• WORK TASK: Look below for the line containing "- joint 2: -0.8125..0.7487"; from there, print each line exactly up to and including the line containing "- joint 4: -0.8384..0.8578", and stop.

Source records
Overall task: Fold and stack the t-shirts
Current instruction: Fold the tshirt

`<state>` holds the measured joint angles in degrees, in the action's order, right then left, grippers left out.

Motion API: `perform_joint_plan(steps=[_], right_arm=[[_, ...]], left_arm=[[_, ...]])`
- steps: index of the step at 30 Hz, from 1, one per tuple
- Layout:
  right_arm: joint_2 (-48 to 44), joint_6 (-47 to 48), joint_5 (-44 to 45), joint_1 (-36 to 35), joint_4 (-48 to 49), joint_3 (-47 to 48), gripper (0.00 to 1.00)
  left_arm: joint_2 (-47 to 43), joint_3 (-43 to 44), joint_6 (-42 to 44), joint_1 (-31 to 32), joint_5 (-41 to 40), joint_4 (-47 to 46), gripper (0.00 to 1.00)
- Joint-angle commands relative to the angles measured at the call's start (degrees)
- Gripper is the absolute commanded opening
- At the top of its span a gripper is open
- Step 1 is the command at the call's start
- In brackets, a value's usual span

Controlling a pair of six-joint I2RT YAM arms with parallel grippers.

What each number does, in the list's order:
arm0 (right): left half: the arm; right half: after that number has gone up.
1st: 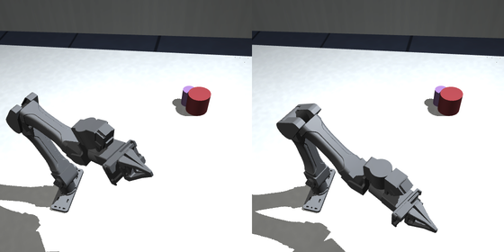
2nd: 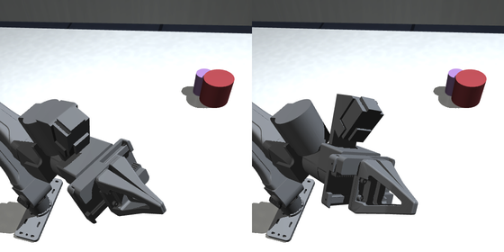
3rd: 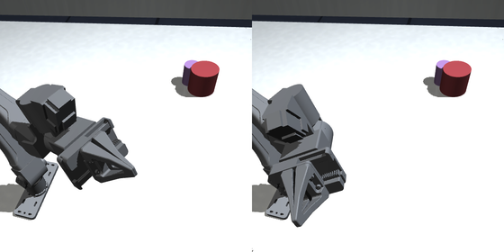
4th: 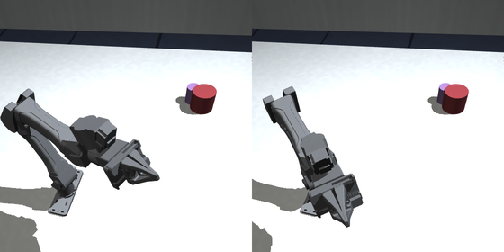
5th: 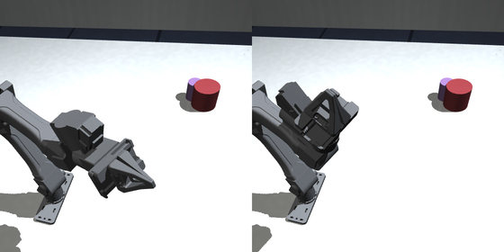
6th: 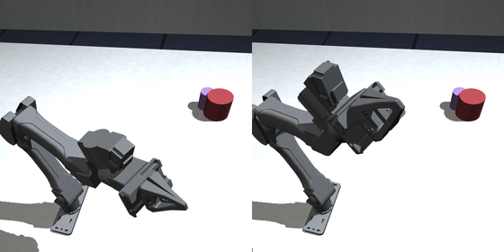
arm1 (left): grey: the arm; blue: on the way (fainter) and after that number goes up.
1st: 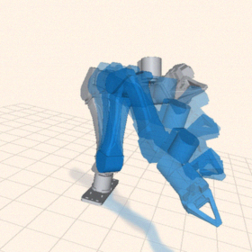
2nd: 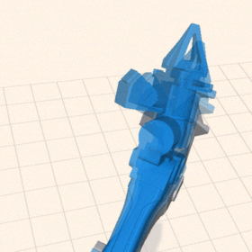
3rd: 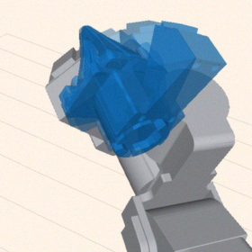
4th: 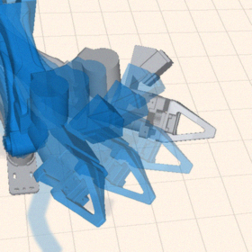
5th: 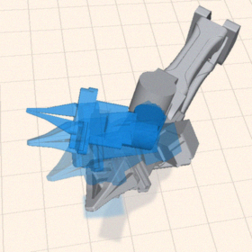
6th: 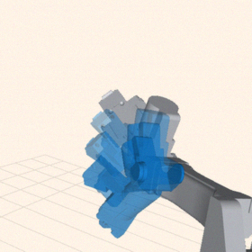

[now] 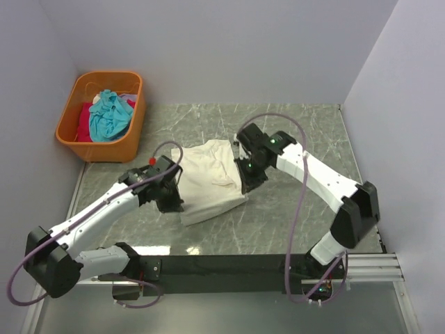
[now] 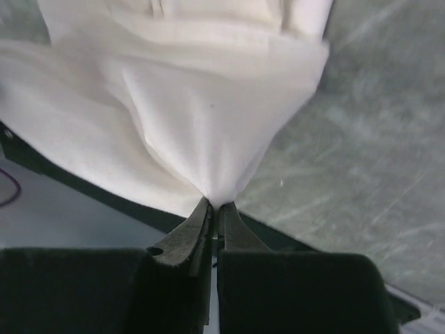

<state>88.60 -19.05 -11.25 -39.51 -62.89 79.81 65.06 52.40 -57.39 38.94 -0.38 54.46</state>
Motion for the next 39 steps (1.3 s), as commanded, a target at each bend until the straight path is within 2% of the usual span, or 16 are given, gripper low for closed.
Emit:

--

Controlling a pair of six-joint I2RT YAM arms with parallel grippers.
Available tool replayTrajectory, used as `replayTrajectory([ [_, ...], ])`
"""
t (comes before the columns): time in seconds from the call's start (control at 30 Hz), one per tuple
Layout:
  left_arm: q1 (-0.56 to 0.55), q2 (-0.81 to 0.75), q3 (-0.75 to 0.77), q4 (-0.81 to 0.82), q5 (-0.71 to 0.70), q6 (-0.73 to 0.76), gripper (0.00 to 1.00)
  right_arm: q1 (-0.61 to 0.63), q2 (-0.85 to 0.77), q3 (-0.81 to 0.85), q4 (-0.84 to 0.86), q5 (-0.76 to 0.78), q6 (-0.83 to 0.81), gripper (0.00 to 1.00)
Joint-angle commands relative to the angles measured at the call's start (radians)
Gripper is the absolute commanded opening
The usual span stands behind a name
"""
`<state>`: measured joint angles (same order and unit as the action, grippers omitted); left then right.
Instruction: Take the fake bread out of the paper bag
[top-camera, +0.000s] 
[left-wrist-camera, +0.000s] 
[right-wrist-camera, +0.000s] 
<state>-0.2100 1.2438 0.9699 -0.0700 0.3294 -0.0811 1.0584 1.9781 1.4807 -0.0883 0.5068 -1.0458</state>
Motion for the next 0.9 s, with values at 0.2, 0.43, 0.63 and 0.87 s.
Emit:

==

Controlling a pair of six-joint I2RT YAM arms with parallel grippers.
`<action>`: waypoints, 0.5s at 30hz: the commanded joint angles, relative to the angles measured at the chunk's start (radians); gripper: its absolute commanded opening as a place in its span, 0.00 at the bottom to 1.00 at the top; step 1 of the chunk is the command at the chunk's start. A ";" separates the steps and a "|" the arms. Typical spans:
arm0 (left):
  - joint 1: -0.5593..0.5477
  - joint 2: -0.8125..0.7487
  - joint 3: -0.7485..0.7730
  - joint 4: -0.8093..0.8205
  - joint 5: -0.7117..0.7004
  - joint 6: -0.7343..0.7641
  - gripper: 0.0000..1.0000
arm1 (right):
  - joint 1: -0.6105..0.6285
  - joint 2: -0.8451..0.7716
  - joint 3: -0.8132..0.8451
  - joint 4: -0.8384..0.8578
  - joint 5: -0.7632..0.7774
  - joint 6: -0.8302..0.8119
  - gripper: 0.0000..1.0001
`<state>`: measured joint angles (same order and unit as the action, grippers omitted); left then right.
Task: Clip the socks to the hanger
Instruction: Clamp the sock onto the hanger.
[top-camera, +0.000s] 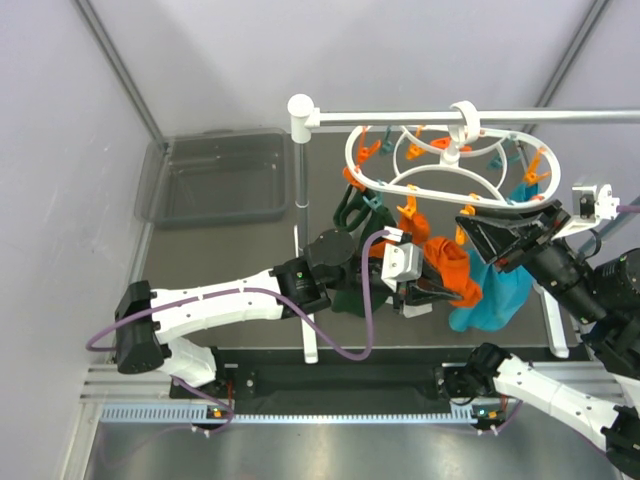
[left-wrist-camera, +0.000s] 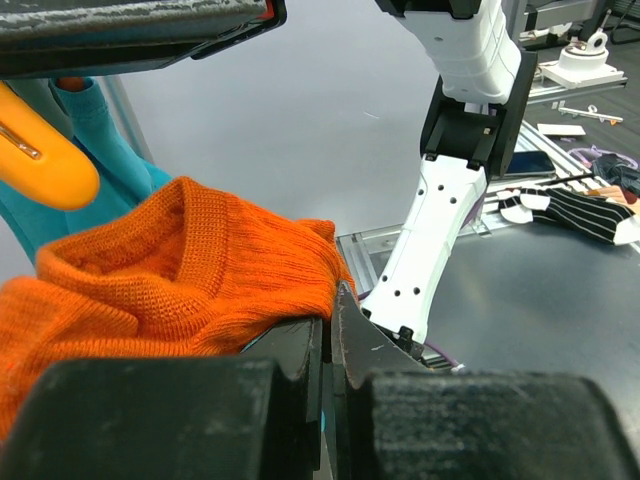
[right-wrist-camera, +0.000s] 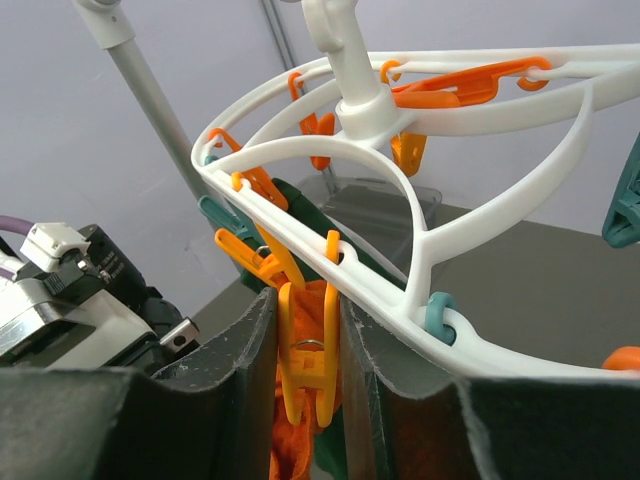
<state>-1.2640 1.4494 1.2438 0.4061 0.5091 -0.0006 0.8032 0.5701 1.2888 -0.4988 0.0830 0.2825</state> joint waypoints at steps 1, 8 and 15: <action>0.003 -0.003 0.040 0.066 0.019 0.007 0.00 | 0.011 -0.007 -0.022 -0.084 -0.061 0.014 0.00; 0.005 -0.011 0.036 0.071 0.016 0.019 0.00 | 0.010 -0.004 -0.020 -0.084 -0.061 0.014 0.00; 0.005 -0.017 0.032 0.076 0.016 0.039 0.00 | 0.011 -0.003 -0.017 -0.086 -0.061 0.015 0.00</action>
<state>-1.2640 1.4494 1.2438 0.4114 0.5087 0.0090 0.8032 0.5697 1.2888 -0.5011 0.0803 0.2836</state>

• SOLUTION:
  - joint 2: -0.8125..0.7487
  - joint 3: -0.7485..0.7730
  - joint 4: -0.8093..0.8205
  - joint 5: -0.7117..0.7004
  - joint 6: -0.7343..0.7641
  - gripper: 0.0000..1.0000
arm1 (right):
  - joint 1: -0.6105..0.6285
  - joint 2: -0.8451..0.7716
  - joint 3: -0.8132..0.8451
  - joint 4: -0.8384..0.8578

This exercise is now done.